--- Directions for this task ---
Write out the following listing in full, exactly as it reads.

▬▬▬

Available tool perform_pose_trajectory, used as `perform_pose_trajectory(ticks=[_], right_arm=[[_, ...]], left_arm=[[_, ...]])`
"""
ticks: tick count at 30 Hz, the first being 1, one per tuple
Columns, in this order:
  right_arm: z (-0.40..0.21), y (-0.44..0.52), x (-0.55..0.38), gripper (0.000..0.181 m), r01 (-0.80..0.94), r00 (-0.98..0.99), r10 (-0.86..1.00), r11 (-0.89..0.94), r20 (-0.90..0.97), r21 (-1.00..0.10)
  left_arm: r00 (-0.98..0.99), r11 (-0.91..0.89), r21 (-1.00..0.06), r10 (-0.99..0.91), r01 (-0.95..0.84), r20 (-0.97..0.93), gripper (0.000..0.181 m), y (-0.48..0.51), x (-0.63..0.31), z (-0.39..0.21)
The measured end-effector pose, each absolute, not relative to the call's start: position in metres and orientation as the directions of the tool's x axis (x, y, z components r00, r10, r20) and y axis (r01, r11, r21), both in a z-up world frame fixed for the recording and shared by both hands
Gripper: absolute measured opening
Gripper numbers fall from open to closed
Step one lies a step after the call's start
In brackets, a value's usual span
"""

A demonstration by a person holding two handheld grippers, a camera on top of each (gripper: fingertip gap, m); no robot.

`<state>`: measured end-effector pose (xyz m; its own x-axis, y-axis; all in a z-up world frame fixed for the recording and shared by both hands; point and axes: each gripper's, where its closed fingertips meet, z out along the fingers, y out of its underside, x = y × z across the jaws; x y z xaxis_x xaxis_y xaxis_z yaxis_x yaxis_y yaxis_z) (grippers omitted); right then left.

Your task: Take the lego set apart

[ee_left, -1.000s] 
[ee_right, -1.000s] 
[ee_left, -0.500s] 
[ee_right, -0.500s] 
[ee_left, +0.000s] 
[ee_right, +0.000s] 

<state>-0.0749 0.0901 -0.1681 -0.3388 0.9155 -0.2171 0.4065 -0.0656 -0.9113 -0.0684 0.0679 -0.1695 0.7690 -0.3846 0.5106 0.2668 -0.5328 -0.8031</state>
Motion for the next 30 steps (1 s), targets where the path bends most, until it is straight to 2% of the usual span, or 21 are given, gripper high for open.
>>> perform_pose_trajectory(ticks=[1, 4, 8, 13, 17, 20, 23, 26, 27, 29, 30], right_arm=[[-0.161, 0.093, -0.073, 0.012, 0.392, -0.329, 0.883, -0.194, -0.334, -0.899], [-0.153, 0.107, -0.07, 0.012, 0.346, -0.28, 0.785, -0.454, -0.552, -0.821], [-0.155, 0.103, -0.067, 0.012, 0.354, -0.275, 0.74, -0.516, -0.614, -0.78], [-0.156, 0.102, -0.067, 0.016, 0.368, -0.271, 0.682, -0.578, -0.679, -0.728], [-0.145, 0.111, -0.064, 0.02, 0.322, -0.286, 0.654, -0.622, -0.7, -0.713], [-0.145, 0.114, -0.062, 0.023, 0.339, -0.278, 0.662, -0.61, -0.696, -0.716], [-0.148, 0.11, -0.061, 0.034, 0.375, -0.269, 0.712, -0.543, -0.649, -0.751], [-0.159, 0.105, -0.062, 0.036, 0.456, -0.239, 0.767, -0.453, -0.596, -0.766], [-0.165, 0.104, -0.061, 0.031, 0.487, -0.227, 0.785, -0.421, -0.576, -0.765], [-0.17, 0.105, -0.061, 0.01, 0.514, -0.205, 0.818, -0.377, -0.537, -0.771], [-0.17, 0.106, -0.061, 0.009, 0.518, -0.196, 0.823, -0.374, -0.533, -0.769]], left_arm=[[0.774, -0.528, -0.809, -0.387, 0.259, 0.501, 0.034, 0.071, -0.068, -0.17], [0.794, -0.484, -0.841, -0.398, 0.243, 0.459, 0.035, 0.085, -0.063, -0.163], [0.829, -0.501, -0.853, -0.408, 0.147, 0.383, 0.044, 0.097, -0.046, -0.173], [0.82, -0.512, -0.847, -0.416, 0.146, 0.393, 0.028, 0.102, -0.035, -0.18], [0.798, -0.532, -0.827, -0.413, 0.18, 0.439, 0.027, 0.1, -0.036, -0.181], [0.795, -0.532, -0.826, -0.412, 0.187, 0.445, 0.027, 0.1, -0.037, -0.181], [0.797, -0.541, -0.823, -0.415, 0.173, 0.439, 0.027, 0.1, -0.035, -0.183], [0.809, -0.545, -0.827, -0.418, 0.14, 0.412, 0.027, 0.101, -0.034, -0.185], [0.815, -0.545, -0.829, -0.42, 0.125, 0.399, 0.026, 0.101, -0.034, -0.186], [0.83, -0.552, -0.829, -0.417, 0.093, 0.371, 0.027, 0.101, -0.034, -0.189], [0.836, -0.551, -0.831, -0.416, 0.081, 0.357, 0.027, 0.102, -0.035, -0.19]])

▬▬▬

--- Answer to the exercise ---
Available tool perform_pose_trajectory, used as `perform_pose_trajectory(ticks=[_], right_arm=[[_, ...]], left_arm=[[_, ...]])`
"""
ticks: tick count at 30 Hz, the first being 1, one per tuple
Columns, in this order:
  right_arm: z (-0.40..0.21), y (-0.44..0.52), x (-0.55..0.38), gripper (0.000..0.181 m), r01 (-0.80..0.94), r00 (-0.98..0.99), r10 (-0.86..1.00), r11 (-0.89..0.94), r20 (-0.90..0.97), r21 (-1.00..0.10)
  left_arm: r00 (-0.98..0.99), r11 (-0.91..0.89), r21 (-1.00..0.06), r10 (-0.99..0.91), r01 (-0.95..0.84), r20 (-0.97..0.93), gripper (0.000..0.181 m), y (-0.48..0.51), x (-0.63..0.31), z (-0.39..0.21)
The measured end-effector pose, each absolute, not relative to the call's start: position in metres and orientation as the directions of the tool's x axis (x, y, z components r00, r10, r20) and y axis (r01, r11, r21), both in a z-up world frame fixed for the recording and shared by both hands
Gripper: absolute measured opening
Gripper numbers fall from open to closed
Step one lies a step after the call's start
In brackets, a value's usual span
"""

A demonstration by a person holding two handheld grippers, a camera on top of each (gripper: fingertip gap, m); no robot.

`<state>`: measured end-effector pose (xyz m; its own x-axis, y-axis; all in a z-up world frame fixed for the recording and shared by both hands; point and axes: each gripper's, where its closed fingertips meet, z out along the fingers, y out of its underside, x = y × z across the jaws; x y z xaxis_x xaxis_y xaxis_z yaxis_x yaxis_y yaxis_z) (grippers omitted); right then left.

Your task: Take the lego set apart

[ee_left, -1.000s] 
[ee_right, -1.000s] 
[ee_left, -0.500s] 
[ee_right, -0.500s] 
[ee_left, +0.000s] 
[ee_right, +0.000s] 

<state>-0.0749 0.0901 -0.1681 -0.3388 0.9155 -0.2171 0.4065 -0.0656 -0.9113 -0.0684 0.0679 -0.1695 0.7690 -0.3846 0.5106 0.2668 -0.5328 -0.8031</state>
Motion for the next 30 steps (1 s), targets where the path bends most, until it is straight to 2% of the usual span, or 21 are given, gripper high for open.
>>> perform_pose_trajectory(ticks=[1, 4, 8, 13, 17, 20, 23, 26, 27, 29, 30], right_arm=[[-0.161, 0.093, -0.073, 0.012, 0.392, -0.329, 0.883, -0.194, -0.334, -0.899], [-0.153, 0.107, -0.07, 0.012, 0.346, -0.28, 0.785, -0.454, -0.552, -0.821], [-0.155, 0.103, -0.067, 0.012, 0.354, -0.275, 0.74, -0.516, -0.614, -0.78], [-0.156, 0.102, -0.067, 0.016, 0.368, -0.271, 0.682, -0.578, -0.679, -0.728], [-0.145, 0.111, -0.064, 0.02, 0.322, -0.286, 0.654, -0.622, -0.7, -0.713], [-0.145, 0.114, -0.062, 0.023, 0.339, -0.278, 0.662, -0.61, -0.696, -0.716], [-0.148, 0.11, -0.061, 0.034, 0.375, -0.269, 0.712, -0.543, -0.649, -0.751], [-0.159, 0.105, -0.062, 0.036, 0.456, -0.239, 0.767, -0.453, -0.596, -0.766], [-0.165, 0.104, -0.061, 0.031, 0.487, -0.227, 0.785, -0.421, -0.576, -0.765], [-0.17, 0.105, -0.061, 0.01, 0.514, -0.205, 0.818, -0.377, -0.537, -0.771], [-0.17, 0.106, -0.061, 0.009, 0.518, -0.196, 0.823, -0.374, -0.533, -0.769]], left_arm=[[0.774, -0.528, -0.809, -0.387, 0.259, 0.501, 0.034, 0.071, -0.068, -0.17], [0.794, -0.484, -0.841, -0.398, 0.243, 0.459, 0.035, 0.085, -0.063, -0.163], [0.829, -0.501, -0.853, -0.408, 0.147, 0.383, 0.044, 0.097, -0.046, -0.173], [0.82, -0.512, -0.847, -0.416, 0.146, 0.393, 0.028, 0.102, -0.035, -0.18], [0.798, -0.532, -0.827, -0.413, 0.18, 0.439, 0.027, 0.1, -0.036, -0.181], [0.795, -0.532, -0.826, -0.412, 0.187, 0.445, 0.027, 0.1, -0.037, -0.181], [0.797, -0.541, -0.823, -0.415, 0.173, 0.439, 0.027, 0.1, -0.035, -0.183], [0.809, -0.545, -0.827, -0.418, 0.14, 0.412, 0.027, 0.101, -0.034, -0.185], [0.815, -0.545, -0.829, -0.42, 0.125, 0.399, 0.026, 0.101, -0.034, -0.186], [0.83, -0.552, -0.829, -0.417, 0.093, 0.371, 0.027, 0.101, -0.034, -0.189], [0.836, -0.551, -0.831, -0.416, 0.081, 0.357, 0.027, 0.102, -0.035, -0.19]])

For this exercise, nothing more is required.